- The Washington Times - Friday, January 22, 2010

In a decision with profound implications for the role of money in American campaigns, the Supreme Court on Thursday gave interest groups, unions and corporations the right to pour money into issue advertising in political races - reigniting the passionate battle over the influence of cash on the electoral process.

The 5-4 decision punched a hole in the complex web of federal campaign-finance laws and rules in finding that those groups should have the same rights to spend money on political ads as any person. Direct contributions by corporations and unions to individual candidates are still forbidden.

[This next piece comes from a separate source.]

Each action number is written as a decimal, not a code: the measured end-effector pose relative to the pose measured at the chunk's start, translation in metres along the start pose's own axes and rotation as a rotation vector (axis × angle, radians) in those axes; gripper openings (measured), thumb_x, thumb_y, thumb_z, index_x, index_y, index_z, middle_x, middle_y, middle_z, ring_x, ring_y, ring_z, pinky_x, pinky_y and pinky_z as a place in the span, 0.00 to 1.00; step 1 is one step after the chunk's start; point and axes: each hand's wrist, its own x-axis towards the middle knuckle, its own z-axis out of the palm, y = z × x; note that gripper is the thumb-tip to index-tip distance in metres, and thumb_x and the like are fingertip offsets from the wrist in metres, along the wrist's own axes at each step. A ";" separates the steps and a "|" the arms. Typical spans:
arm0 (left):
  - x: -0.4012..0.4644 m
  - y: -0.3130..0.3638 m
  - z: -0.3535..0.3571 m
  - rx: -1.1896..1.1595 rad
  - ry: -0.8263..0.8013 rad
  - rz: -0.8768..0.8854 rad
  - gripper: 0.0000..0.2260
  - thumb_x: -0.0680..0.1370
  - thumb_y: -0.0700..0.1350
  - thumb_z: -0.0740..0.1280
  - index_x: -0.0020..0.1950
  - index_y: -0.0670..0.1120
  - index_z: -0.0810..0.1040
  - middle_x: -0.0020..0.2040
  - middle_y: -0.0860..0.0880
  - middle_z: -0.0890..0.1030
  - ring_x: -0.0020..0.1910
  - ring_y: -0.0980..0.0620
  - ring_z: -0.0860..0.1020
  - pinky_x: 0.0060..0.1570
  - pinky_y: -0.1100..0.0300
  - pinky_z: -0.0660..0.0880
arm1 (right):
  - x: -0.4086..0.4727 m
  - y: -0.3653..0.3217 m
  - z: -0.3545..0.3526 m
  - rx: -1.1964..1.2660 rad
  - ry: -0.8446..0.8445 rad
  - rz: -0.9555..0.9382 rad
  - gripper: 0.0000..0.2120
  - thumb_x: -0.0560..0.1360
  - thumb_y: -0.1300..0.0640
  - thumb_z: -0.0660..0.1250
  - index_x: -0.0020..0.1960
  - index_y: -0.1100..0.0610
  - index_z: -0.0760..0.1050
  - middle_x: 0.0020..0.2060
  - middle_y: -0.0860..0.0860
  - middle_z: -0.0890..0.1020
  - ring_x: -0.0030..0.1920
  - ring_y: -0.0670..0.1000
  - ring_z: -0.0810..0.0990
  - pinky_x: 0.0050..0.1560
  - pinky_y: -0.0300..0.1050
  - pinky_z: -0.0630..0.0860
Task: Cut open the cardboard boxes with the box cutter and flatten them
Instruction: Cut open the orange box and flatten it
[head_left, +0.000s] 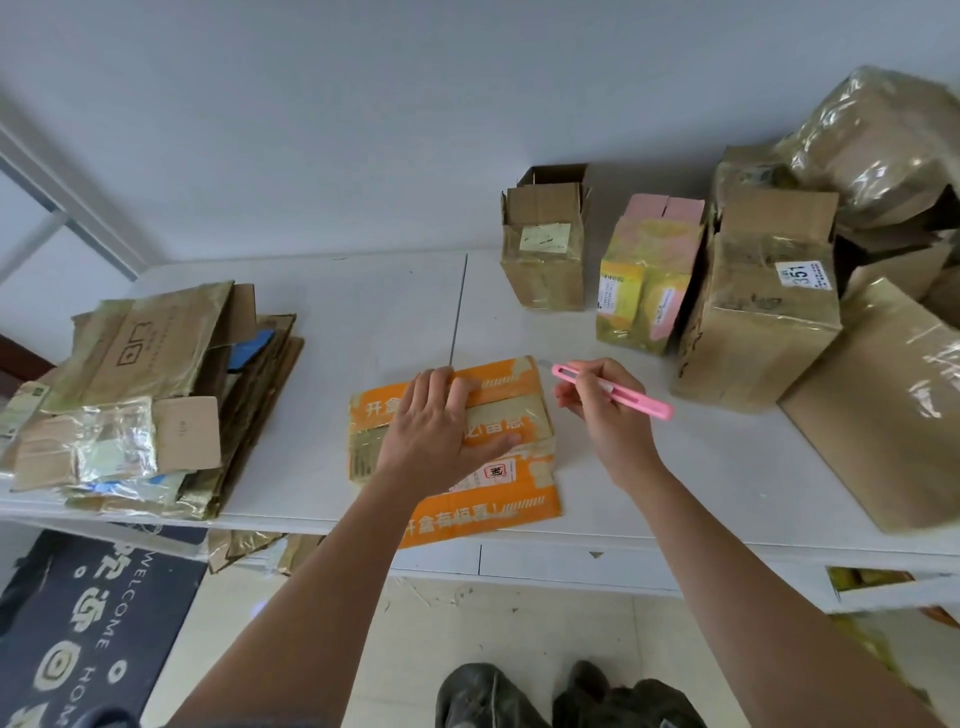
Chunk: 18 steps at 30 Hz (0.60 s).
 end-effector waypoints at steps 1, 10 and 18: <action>0.000 0.000 0.000 0.002 -0.002 -0.001 0.40 0.72 0.78 0.46 0.65 0.47 0.70 0.62 0.47 0.72 0.62 0.46 0.70 0.66 0.50 0.68 | 0.000 0.000 0.000 -0.017 -0.006 -0.013 0.06 0.81 0.65 0.61 0.48 0.66 0.76 0.35 0.51 0.84 0.39 0.50 0.83 0.46 0.46 0.82; 0.000 0.000 -0.001 0.033 -0.037 -0.002 0.42 0.71 0.78 0.45 0.67 0.47 0.70 0.65 0.46 0.71 0.65 0.45 0.68 0.68 0.49 0.66 | 0.003 -0.007 -0.001 -0.161 -0.081 -0.084 0.06 0.81 0.67 0.61 0.46 0.66 0.73 0.37 0.57 0.82 0.38 0.51 0.82 0.45 0.48 0.82; 0.001 0.002 -0.003 0.053 -0.068 -0.016 0.43 0.70 0.78 0.44 0.68 0.47 0.69 0.66 0.46 0.70 0.66 0.45 0.67 0.70 0.49 0.64 | -0.004 -0.007 -0.008 -0.206 -0.136 -0.118 0.07 0.80 0.68 0.61 0.44 0.67 0.73 0.35 0.56 0.81 0.36 0.49 0.80 0.40 0.42 0.79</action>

Supporters cheered the ruling, which they said returns the country to the core free-speech precept that political speech should be protected, no matter who or what is speaking.

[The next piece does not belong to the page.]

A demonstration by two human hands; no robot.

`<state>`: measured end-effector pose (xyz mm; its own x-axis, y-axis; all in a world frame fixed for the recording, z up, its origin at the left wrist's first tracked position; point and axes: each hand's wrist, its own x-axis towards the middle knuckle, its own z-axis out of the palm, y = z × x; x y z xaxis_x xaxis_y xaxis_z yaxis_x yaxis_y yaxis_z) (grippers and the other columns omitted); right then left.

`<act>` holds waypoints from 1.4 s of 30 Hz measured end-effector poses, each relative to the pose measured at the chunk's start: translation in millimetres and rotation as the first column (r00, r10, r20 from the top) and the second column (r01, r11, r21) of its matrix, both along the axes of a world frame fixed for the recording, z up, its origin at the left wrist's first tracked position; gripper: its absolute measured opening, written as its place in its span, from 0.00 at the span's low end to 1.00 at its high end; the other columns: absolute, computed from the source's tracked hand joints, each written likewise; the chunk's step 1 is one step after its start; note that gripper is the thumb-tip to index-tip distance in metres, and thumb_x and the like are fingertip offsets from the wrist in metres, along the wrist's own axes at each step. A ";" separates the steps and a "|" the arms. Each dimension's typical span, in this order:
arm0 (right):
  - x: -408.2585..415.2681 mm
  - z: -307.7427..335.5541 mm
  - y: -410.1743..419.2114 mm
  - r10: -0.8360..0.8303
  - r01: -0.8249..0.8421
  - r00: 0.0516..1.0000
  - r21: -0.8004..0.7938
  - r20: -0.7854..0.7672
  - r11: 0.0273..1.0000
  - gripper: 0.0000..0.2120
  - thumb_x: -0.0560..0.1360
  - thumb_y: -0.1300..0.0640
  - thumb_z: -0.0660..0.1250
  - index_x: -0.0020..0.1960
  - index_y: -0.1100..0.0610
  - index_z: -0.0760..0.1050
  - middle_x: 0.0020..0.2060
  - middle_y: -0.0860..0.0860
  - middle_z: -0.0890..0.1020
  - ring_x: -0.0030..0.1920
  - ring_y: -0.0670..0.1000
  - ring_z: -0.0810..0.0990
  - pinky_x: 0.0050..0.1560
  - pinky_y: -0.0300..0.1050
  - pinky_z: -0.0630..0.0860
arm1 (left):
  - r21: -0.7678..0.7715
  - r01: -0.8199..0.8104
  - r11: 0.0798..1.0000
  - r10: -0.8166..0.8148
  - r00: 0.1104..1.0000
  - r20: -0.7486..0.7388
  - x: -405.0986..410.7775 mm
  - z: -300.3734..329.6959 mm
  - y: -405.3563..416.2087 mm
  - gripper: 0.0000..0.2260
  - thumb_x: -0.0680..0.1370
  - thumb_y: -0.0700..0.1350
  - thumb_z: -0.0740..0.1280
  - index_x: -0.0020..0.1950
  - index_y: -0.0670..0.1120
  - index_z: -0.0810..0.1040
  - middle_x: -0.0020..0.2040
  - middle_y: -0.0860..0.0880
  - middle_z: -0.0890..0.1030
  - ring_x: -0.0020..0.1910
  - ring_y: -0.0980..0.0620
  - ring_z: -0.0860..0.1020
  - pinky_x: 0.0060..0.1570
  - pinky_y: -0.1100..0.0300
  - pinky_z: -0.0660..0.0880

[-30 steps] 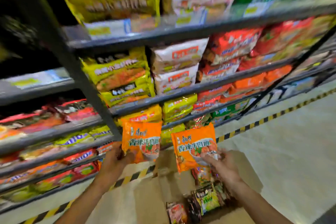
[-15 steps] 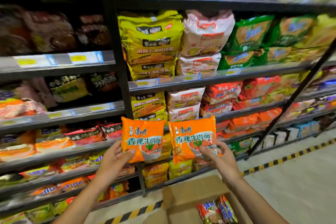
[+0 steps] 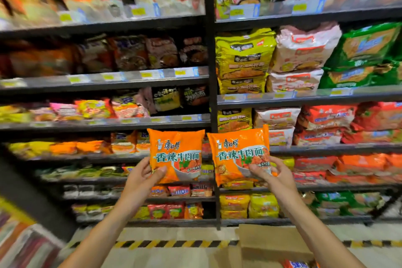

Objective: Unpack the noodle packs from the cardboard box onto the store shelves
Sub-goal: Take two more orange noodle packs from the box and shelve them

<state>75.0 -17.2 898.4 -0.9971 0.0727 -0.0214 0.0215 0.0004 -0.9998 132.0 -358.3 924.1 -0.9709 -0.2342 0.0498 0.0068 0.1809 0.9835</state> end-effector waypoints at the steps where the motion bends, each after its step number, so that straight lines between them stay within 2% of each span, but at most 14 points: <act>1: 3.6 5.0 -12.9 0.017 -0.017 1.000 -0.007 -0.008 1.000 0.23 0.70 0.52 0.77 0.62 0.49 0.73 0.48 0.37 0.76 0.47 0.38 0.75 0.48 0.45 0.76 | 0.001 -0.009 1.000 0.009 1.000 -0.008 8.6 4.7 -12.1 0.17 0.76 0.46 0.72 0.64 0.51 0.76 0.55 0.54 0.85 0.55 0.57 0.82 0.46 0.67 0.79; 3: 10.2 15.3 -40.7 0.048 -0.048 0.999 0.012 -0.012 0.999 0.23 0.69 0.52 0.78 0.61 0.49 0.74 0.48 0.39 0.79 0.47 0.38 0.77 0.49 0.46 0.77 | 0.005 -0.024 1.000 0.024 1.000 -0.021 22.3 14.7 -37.6 0.17 0.77 0.46 0.71 0.65 0.52 0.75 0.56 0.54 0.84 0.55 0.57 0.82 0.47 0.65 0.80; 5: 16.4 25.1 -70.6 0.078 -0.078 0.997 0.025 -0.027 0.997 0.26 0.66 0.48 0.81 0.59 0.49 0.76 0.49 0.44 0.83 0.48 0.42 0.82 0.51 0.50 0.79 | 0.002 -0.054 0.999 0.054 0.998 -0.043 30.0 22.8 -70.2 0.17 0.77 0.47 0.71 0.65 0.52 0.75 0.57 0.54 0.84 0.56 0.57 0.82 0.53 0.60 0.79; 7: 21.4 32.6 -102.1 0.077 -0.076 0.996 0.032 -0.044 0.997 0.27 0.64 0.46 0.82 0.59 0.49 0.76 0.50 0.46 0.85 0.49 0.46 0.84 0.49 0.49 0.81 | 0.021 -0.084 0.996 0.085 0.994 -0.071 35.3 30.6 -104.6 0.17 0.76 0.47 0.71 0.65 0.53 0.76 0.57 0.54 0.84 0.57 0.56 0.81 0.57 0.55 0.78; 10: 26.4 48.5 -158.9 0.065 -0.065 0.996 -0.004 -0.062 0.998 0.24 0.67 0.50 0.80 0.58 0.48 0.74 0.47 0.41 0.83 0.47 0.44 0.83 0.45 0.44 0.78 | 0.045 -0.094 0.995 0.099 0.987 -0.123 43.2 39.2 -160.1 0.14 0.77 0.46 0.70 0.62 0.55 0.77 0.57 0.57 0.84 0.57 0.59 0.81 0.56 0.60 0.76; 13: 26.5 63.3 -226.4 0.060 -0.061 0.994 -0.003 -0.086 0.998 0.32 0.58 0.41 0.83 0.57 0.46 0.76 0.45 0.44 0.87 0.46 0.45 0.86 0.44 0.44 0.78 | 0.073 -0.109 0.991 0.118 0.984 -0.135 49.9 44.1 -226.5 0.16 0.75 0.49 0.71 0.63 0.57 0.77 0.58 0.57 0.83 0.59 0.57 0.80 0.61 0.53 0.75; 18: 22.2 72.2 -326.6 0.061 -0.061 0.992 0.004 -0.108 0.998 0.30 0.59 0.42 0.81 0.59 0.48 0.78 0.50 0.48 0.87 0.52 0.52 0.85 0.53 0.55 0.80 | 0.095 -0.114 0.989 0.129 0.978 -0.165 63.8 54.7 -322.3 0.17 0.73 0.57 0.74 0.61 0.61 0.78 0.60 0.55 0.82 0.61 0.55 0.79 0.65 0.48 0.73; 22: 21.4 77.5 -378.3 0.079 -0.080 0.990 -0.010 -0.114 0.997 0.26 0.62 0.45 0.80 0.58 0.48 0.79 0.50 0.50 0.86 0.53 0.54 0.84 0.47 0.48 0.78 | 0.118 -0.153 0.981 0.172 0.970 -0.172 59.8 59.5 -373.8 0.24 0.72 0.59 0.74 0.66 0.56 0.76 0.60 0.56 0.82 0.63 0.54 0.78 0.67 0.46 0.72; 24: 17.5 79.6 -394.0 0.091 -0.093 0.990 -0.012 -0.112 0.996 0.27 0.63 0.46 0.81 0.60 0.48 0.78 0.51 0.50 0.86 0.53 0.53 0.84 0.51 0.52 0.79 | 0.116 -0.158 0.981 0.177 0.967 -0.184 52.4 62.2 -389.9 0.20 0.73 0.55 0.73 0.64 0.56 0.76 0.58 0.57 0.83 0.61 0.55 0.79 0.65 0.48 0.73; 26: 12.2 83.9 -404.8 0.090 -0.092 0.990 -0.013 -0.110 0.996 0.27 0.64 0.50 0.80 0.61 0.50 0.77 0.50 0.51 0.87 0.51 0.53 0.85 0.50 0.51 0.80 | 0.109 -0.153 0.982 0.172 0.965 -0.198 43.5 64.4 -400.3 0.16 0.75 0.51 0.71 0.61 0.57 0.77 0.56 0.58 0.83 0.58 0.57 0.80 0.62 0.52 0.75; 31: -14.4 93.4 -426.1 0.114 -0.116 0.984 -0.008 -0.141 0.993 0.24 0.66 0.53 0.79 0.59 0.51 0.78 0.46 0.50 0.88 0.48 0.52 0.86 0.46 0.48 0.80 | 0.119 -0.177 0.977 0.200 0.954 -0.222 13.3 66.3 -426.5 0.17 0.74 0.51 0.70 0.63 0.53 0.77 0.57 0.54 0.84 0.58 0.56 0.81 0.59 0.54 0.77; 33: -32.7 91.6 -436.0 0.123 -0.125 0.982 -0.010 -0.144 0.992 0.25 0.65 0.51 0.80 0.60 0.50 0.78 0.47 0.50 0.87 0.50 0.53 0.86 0.48 0.51 0.81 | 0.100 -0.175 0.980 0.195 0.950 -0.245 -2.8 69.6 -437.9 0.16 0.75 0.50 0.70 0.63 0.53 0.77 0.57 0.54 0.84 0.58 0.56 0.81 0.57 0.57 0.77; 37: -71.6 93.7 -464.1 0.139 -0.148 0.971 -0.031 -0.193 0.989 0.30 0.60 0.40 0.82 0.58 0.44 0.78 0.51 0.48 0.87 0.57 0.54 0.83 0.62 0.62 0.77 | 0.080 -0.178 0.981 0.194 0.940 -0.280 -37.1 82.2 -463.2 0.14 0.78 0.46 0.69 0.63 0.51 0.77 0.57 0.54 0.84 0.58 0.57 0.80 0.56 0.57 0.76; 42: -122.3 109.5 -515.6 0.181 -0.197 0.956 -0.048 -0.230 0.979 0.34 0.56 0.37 0.82 0.58 0.46 0.78 0.52 0.47 0.86 0.56 0.51 0.83 0.60 0.57 0.78 | -0.017 -0.249 0.968 0.231 0.919 -0.319 -82.7 105.6 -511.8 0.14 0.78 0.48 0.69 0.63 0.55 0.77 0.58 0.56 0.83 0.59 0.59 0.79 0.59 0.57 0.75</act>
<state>-47.3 -532.8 1007.8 -0.9723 -0.1116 0.2054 -0.1964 -0.0866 -0.9767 49.3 -870.1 1029.8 -0.8190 -0.4465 0.3603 0.2608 0.2697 0.9270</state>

Critics warned that the foundations of American democracy are at stake and that big businesses will be able to spend enough money to influence elections.

In stark language, the court acknowledged that it was overturning its own precedents, but Justice Anthony M. Kennedy, writing the majority opinion, said the justices were now returning to “ancient First Amendment principles.”

“The government may regulate corporate political speech through disclaimer and disclosure requirements, but it may not suppress that speech altogether,” Justice Kennedy wrote in an opinion overturning a 1990 case and part of a separate 2003 case that upheld most of the McCain-Feingold campaign-finance laws, enacted in 2002.

Justice Kennedy was joined in his opinion by Chief Justice John G. Roberts Jr. and Justices Antonin Scalia, Samuel A. Alito Jr. and Clarence Thomas.

Sounding dire in his dissent, Justice John Paul Stevens called the decision an unprecedented assault on the court’s principle of “stare decisis,” or reliance on precedent.

“The court’s ruling threatens to undermine the integrity of elected institutions across the nation. The path it has taken to reach its outcome will, I fear, do damage to this institution,” Justice Stevens said.

He said the ruling turns over power to corporations and unions at the expense of political parties, who will have a tough time fighting back because of the restrictions on their own fundraising and spending.

On Capitol Hill, Rep. Alan Grayson, Florida Democrat, called the ruling “the worst Supreme Court decision since the Dred Scott case.” The 1857 Dred Scott decision held that slaves could never be citizens, nor were they entitled to constitutional protections.

Sen. Charles E. Schumer, New York Democrat, and Rep. Chris Van Hollen, Maryland Democrat, immediately vowed to try to pass a bill to overturn the ruling. They acknowledged that it would be difficult, but said there could be room to attach new rules to corporate political ad spending.

“This threatens the viability of our democracy. This threatens the viability of what we’re all about here,” Mr. Van Hollen said.

The case stemmed from “Hillary: The Movie,” released by conservative nonprofit group Citizens United. The group wanted to be able to run television ads promoting the 90-minute documentary, a critique of presidential candidate Hillary Rodham Clinton.

But the Federal Election Commission said that amounted to political communication financed by corporate funds, which was banned by federal law. Under campaign-finance laws, corporations are forced to create separate political action committees, which were bound by myriad fundraising, spending and reporting rules.